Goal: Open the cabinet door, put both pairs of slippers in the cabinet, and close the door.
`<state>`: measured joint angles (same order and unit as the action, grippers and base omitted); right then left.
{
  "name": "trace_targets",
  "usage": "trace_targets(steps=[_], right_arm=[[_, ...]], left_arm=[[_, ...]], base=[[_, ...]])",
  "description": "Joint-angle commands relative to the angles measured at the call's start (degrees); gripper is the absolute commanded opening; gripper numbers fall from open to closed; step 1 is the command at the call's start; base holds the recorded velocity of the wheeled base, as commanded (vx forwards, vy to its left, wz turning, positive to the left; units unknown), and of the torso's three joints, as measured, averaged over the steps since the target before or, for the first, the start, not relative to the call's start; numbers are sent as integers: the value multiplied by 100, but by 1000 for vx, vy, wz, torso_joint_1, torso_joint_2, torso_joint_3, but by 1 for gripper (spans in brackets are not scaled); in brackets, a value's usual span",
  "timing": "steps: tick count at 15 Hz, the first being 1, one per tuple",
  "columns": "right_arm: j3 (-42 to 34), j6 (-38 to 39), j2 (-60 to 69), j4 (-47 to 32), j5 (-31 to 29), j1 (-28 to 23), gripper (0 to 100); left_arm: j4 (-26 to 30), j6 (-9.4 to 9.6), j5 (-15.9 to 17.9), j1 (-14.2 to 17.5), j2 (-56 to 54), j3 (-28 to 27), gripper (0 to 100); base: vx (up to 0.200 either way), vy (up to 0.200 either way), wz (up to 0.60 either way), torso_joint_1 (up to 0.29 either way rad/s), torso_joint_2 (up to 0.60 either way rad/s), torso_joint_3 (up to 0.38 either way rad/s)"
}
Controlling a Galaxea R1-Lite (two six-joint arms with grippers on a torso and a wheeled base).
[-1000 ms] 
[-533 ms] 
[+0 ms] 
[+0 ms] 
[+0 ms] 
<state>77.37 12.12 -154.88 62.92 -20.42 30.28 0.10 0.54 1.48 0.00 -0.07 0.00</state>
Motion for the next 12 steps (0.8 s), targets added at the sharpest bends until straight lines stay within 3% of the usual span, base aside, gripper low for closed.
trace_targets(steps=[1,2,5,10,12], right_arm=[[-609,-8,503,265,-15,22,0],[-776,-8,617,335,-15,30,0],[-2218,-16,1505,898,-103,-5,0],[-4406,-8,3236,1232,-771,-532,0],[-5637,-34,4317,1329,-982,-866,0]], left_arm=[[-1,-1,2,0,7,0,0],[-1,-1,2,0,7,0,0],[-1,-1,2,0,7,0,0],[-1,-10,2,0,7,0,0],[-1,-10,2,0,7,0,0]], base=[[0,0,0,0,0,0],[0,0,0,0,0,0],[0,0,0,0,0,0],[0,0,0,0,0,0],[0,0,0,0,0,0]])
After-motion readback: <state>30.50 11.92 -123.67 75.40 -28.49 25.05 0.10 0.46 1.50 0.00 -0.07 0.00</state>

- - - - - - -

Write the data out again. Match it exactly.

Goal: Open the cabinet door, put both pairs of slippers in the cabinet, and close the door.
`<state>`: measured joint angles (same order and unit as the action, grippers and base omitted); right then left.
{
  "name": "trace_targets",
  "usage": "trace_targets(steps=[_], right_arm=[[_, ...]], left_arm=[[_, ...]], base=[[_, ...]])",
  "description": "Joint-angle commands relative to the angles measured at the call's start (degrees); gripper is the absolute commanded opening; gripper numbers fall from open to closed; step 1 is the command at the call's start; base holds the recorded velocity of the wheeled base, as commanded (vx forwards, vy to its left, wz turning, positive to the left; units unknown), and of the torso's three joints, as measured, averaged over the steps since the target before or, for the first, the start, not relative to the call's start; numbers are sent as integers: the value multiplied by 100, but by 1000 for vx, vy, wz, torso_joint_1, torso_joint_2, torso_joint_3, but by 1 for gripper (spans in brackets are not scaled); in brackets, a value's usual span",
  "timing": "steps: tick count at 15 Hz, the first being 1, one per tuple",
  "columns": "right_arm: j3 (-42 to 34), j6 (-38 to 39), j2 (-60 to 69), j4 (-47 to 32), j5 (-31 to 29), j1 (-28 to 23), gripper (0 to 100); left_arm: j4 (-26 to 30), j6 (-9.4 to 9.6), j5 (-15.9 to 17.9), j1 (-14.2 to 17.5), j2 (-56 to 54), j3 (-28 to 27), gripper (0 to 100); base: vx (up to 0.200 either way), vy (up to 0.200 either way), wz (up to 0.60 either way), torso_joint_1 (up to 0.29 either way rad/s), torso_joint_2 (up to 0.60 either way rad/s), torso_joint_3 (up to 0.38 either way rad/s)"
}
Controlling a Galaxea R1-Lite (two six-joint arms with grippers on a torso and a wheeled base).
[-1000 ms] 
[-533 ms] 
[+0 ms] 
[+0 ms] 
[+0 ms] 
<state>77.37 12.12 -154.88 62.92 -20.42 30.28 0.10 0.54 1.48 0.00 -0.07 0.00</state>
Motion for the next 12 steps (0.8 s), targets added at the sharpest bends until straight lines stay within 3% of the usual span, base aside, gripper low for closed.
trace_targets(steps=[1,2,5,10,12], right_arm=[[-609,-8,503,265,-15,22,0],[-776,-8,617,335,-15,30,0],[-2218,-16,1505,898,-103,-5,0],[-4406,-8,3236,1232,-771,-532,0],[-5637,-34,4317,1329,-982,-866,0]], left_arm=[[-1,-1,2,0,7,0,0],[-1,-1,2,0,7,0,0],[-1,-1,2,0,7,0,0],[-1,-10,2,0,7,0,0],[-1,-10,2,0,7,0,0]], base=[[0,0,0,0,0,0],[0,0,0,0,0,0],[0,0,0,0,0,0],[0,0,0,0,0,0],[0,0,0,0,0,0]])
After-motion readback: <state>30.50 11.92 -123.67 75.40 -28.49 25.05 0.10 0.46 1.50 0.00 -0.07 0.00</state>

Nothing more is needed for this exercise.